🤖 AI Summary
This work addresses accent normalization—converting non-native speech into native-like pronunciation while preserving speaker identity. Methodologically, it proposes an end-to-end framework leveraging self-supervised discrete phoneme tokens: wav2vec 2.0 is employed to extract discrete phoneme sequences; a dedicated token-level conversion model is designed; and two duration-preserving mechanisms are introduced to enhance speech naturalness and timbre fidelity. During waveform synthesis, flow matching enables high-fidelity reconstruction. Crucially, the approach requires no parallel data and generalizes to unseen non-target accents. Experiments across multiple English accents demonstrate substantial improvements over frame-wise baselines, achieving simultaneous gains in naturalness, accent reduction, and speaker similarity. Phoneme-level analysis further validates the efficacy of discrete token modeling for accent normalization.
📝 Abstract
Accent normalization converts foreign-accented speech into native-like speech while preserving speaker identity. We propose a novel pipeline using self-supervised discrete tokens and non-parallel training data.
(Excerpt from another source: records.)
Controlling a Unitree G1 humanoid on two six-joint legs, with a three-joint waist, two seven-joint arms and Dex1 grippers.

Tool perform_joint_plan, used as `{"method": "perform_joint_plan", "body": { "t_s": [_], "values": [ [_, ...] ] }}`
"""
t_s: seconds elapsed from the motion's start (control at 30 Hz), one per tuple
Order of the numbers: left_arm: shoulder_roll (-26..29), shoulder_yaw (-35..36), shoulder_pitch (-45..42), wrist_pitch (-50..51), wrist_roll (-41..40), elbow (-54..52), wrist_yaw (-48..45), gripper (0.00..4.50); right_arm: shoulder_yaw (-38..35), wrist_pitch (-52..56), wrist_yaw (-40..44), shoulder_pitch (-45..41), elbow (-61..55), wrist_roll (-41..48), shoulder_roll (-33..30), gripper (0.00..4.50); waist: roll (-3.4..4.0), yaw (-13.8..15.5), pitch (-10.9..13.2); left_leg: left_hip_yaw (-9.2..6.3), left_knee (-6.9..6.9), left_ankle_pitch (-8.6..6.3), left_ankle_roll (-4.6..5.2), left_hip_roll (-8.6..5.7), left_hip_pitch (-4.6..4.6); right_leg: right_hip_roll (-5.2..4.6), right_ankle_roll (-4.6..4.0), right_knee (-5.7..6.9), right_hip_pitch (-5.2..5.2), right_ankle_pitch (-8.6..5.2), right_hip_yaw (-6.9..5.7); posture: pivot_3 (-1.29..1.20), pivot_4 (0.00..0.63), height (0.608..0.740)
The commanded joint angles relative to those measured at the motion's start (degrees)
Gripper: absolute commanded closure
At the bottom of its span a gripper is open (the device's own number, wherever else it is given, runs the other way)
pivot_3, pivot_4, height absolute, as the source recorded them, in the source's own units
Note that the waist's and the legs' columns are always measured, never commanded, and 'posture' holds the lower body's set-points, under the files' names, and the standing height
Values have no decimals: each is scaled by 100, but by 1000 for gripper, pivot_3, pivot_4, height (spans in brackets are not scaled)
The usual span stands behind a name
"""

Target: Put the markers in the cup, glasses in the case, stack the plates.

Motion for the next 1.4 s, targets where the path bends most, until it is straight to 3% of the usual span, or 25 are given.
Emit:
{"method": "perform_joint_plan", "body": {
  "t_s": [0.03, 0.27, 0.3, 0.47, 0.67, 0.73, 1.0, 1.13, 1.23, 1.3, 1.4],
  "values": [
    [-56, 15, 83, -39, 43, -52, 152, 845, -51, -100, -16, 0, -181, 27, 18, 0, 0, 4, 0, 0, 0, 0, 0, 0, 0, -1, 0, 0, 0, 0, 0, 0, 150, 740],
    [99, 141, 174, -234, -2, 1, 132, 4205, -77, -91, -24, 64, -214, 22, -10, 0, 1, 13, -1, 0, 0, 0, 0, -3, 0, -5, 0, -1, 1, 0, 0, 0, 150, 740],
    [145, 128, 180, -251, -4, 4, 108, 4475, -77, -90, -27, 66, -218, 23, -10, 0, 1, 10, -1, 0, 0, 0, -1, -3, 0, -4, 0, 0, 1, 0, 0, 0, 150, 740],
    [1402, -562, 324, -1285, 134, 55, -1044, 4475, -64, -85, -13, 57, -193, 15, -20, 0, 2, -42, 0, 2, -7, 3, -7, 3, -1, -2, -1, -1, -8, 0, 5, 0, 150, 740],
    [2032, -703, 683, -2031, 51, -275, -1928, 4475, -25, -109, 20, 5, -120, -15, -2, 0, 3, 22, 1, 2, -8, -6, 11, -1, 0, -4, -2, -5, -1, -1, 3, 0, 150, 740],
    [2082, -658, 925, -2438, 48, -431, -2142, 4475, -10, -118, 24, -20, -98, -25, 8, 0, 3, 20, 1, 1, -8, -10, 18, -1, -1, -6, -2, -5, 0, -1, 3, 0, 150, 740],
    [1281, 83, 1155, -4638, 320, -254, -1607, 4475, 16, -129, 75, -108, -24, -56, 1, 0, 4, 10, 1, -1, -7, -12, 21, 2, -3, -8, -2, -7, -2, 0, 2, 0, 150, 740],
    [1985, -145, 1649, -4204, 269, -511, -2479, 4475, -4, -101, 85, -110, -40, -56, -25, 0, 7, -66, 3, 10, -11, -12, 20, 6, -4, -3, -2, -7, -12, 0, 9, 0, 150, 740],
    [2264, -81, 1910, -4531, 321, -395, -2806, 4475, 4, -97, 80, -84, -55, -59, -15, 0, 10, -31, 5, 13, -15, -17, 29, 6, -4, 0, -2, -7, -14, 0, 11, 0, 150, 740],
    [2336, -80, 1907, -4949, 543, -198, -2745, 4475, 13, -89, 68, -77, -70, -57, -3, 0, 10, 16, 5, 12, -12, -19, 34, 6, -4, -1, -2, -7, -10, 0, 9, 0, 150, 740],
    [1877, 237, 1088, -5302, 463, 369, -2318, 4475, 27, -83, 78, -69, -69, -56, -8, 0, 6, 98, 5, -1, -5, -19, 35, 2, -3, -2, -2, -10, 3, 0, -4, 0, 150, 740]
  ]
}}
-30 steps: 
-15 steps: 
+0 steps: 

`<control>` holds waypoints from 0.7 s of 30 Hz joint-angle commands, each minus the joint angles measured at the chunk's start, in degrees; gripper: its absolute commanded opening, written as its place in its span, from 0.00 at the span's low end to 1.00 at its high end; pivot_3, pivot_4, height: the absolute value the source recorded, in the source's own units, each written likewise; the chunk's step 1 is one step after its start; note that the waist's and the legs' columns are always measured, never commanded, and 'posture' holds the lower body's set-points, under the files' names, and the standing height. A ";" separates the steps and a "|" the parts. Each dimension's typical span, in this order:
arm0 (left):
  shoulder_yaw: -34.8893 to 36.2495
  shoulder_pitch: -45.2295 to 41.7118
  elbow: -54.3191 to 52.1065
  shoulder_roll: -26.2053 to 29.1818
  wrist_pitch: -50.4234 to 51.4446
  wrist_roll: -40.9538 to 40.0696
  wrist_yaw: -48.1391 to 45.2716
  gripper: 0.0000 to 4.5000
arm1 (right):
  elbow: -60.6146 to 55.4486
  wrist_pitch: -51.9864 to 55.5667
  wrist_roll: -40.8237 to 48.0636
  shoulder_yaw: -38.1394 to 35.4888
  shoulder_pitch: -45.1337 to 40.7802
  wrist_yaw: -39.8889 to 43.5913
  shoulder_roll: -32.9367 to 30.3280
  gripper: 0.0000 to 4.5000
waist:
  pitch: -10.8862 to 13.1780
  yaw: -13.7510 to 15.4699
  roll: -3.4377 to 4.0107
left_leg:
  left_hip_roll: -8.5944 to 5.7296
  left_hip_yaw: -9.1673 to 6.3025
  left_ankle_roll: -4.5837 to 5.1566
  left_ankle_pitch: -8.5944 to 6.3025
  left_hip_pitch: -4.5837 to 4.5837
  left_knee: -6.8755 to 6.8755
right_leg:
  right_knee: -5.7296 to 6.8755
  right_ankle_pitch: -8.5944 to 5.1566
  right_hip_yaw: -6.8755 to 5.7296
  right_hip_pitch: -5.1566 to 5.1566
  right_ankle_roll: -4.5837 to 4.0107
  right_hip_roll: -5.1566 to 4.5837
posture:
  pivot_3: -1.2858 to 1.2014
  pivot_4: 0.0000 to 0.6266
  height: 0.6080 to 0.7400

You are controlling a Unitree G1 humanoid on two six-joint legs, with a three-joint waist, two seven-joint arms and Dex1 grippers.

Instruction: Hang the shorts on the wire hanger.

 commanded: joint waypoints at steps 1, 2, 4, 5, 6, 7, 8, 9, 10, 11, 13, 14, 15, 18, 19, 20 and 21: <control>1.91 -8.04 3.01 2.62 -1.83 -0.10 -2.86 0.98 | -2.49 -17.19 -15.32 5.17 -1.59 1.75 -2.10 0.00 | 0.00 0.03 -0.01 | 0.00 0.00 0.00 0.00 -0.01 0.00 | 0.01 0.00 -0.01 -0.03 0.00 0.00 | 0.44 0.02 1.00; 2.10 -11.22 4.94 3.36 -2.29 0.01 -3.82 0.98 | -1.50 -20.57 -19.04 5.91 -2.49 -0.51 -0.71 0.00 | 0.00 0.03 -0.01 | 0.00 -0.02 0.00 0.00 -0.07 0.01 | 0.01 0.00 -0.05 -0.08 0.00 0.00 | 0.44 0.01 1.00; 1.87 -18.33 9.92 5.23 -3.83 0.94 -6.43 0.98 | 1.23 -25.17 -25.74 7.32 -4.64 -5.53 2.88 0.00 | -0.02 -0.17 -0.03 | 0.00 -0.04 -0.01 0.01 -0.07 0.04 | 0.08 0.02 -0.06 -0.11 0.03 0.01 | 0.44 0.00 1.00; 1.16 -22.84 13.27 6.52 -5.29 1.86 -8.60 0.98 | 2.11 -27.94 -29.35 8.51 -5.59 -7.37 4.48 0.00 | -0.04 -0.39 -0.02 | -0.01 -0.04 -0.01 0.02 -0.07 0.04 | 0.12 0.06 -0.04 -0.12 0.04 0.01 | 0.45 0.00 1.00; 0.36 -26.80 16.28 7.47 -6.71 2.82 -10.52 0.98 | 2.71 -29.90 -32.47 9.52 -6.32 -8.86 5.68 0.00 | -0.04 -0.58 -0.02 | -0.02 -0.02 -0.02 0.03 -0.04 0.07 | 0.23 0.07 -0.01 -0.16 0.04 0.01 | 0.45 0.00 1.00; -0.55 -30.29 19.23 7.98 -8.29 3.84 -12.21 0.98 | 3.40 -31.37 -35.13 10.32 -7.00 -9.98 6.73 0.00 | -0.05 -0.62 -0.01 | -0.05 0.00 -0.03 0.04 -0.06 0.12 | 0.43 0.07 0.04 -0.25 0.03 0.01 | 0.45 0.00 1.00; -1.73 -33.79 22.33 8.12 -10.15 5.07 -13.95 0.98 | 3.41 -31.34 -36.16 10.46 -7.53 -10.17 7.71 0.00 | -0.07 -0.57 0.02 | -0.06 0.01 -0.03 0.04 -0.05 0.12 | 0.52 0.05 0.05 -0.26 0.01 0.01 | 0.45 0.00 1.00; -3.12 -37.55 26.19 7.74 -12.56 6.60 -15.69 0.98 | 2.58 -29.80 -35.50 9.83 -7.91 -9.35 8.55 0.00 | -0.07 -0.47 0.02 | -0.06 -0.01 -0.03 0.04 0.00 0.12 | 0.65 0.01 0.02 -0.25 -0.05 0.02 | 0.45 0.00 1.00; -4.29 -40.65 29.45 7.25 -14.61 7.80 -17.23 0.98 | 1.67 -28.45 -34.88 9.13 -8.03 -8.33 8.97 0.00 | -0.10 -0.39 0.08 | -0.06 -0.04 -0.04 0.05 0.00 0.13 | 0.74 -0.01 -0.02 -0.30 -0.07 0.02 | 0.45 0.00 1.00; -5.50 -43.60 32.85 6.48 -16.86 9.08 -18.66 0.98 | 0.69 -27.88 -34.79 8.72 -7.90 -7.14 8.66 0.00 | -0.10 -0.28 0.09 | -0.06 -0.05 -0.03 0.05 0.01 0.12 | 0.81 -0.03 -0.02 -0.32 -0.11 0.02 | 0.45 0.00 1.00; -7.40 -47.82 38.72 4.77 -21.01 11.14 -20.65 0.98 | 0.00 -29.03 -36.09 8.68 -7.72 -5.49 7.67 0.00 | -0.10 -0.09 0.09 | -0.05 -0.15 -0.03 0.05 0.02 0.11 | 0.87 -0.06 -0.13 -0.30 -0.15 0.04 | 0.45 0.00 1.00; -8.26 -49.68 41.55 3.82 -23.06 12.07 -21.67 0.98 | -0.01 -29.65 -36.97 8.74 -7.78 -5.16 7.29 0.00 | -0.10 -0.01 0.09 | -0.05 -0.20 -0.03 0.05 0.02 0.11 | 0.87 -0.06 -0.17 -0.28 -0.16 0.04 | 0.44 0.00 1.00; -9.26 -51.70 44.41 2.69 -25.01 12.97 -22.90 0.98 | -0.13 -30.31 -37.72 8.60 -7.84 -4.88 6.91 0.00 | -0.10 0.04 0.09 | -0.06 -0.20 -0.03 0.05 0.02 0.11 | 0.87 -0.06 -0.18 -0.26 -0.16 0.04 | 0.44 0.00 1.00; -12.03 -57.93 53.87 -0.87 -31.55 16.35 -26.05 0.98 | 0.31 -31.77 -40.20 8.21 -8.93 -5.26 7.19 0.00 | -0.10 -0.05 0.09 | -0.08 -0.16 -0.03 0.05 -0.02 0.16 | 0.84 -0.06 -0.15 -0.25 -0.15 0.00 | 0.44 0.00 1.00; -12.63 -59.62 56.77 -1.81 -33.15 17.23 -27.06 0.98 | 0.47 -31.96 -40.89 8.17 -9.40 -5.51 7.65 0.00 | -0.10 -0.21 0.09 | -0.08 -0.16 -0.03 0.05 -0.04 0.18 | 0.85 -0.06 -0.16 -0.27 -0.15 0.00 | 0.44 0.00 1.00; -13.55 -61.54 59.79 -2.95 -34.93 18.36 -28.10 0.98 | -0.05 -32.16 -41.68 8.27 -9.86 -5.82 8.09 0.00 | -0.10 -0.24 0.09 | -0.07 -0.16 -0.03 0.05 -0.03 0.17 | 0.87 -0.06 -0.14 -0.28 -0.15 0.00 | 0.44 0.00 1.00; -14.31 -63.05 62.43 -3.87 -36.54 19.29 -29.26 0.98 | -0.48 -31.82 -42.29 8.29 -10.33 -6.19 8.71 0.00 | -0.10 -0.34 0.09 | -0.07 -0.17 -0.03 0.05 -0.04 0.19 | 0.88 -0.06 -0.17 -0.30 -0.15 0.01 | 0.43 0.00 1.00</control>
The system extracts tokens from source speech, converts them through a dedicated model, and synthesizes the output using flow matching. Our method demonstrates superior performance over a frame-to-frame baseline in naturalness, accentedness reduction, and timbre preservation across multiple English accents. Through token-level phonetic analysis, we validate the effectiveness of our token-based approach. We also develop two duration preservation methods, suitable for applications such as dubbing.